CORPORATE ACTION - ACCEPTING RESPONSIBILITY FOR PRODUCTION AND CONSUMPTION Manufactured goods account for about three-quarters of our municipal discards and a good deal of the pollution impacting our air, soil, and water. We cannot hope to achieve zero waste and sustainable communities without leadership and cooperation in the private sector, particularly the manufacturing industries. Businesses that show leadership in resource conservation and moving toward zero waste will reap significant rewards. They can simultaneously clean up their own environments and strengthen their internal economics. And in doing so, they can develop new technologies and knowledge that will become an attractive export as other parts of the country and world adapt to the needs of a new age.

(Several organizations provide assistance to businesses interested in reducing waste and increasing materials and resource efficiency.9
CITIZEN ACTION - ORGANIZE AND PRESS FOR CHANGES No Agenda for Action can work unless there is leadership and organization for achieving it. Since the 1960s that leadership has come from grassroots citizen organizations, which literally turned the nation's discard management paradigm around 180 degrees: from disposal-oriented policies to reduction, recycling, and economic-development-oriented policies.
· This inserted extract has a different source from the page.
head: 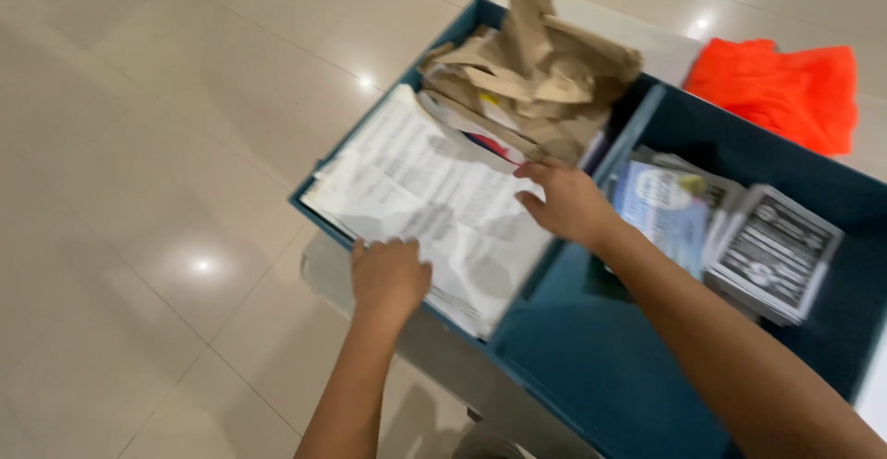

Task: The person removes papers, notebooks, and brown paper from two teal plastic storage containers. They then use a red cloth to wipe the interior and exterior surfaces of the empty containers.

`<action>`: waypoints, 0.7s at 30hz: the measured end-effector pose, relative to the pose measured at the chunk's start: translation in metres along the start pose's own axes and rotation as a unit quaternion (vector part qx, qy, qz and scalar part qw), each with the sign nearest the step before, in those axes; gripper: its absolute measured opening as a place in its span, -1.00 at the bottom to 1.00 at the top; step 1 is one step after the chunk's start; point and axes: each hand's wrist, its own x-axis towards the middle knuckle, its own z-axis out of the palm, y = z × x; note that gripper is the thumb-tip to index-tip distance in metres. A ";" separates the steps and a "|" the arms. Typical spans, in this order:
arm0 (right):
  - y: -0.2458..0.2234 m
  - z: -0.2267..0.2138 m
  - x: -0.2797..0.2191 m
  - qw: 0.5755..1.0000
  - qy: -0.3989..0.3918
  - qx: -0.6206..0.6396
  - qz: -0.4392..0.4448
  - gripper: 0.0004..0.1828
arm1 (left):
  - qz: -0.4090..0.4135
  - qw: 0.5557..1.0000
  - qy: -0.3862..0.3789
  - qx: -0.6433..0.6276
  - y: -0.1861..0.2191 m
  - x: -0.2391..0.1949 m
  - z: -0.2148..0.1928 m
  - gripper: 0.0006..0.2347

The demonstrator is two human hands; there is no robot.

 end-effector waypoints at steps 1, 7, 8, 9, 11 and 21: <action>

Wasting will likely continue to increase and recycling to backslide unless citizens get involved again. Citizens can take the following steps to promote zero waste and resource conservation:
  • Make your voice heard.
  • Join a local or national public interest or environmental group (such as the GrassRoots Recycling Network) and work to get zero waste, extended producer responsibility, and recycling issues on its agenda (if they are not already).
  • Press local government to pass producer responsibility resolutions and to improve waste prevention, reuse, and recycling programs.
  • Press state officials to pass extended producer responsibility policies.
  • Do not buy products from wasteful corporations.
  • Write letters to the editor.
  • Support mission-based local reuse, recycling, and waste prevention groups.
  • Focus on renewable resources and do more with less.
  • Avoid over-packaged products. Buy durable, reused, recycled, reusable, and recyclable products and packaging.
  • Inform product manufacturers of intent to buy only reusable, recyclable, and recycled-content products.
  • Participate in reuse and recycling programs.
  • Compost yard trimmings and food scraps.
With renewed efforts, citizens can build on past experiences and use resource efficiency and recycling as a gateway for an ample and environmentally sound life in the United States and around the globe.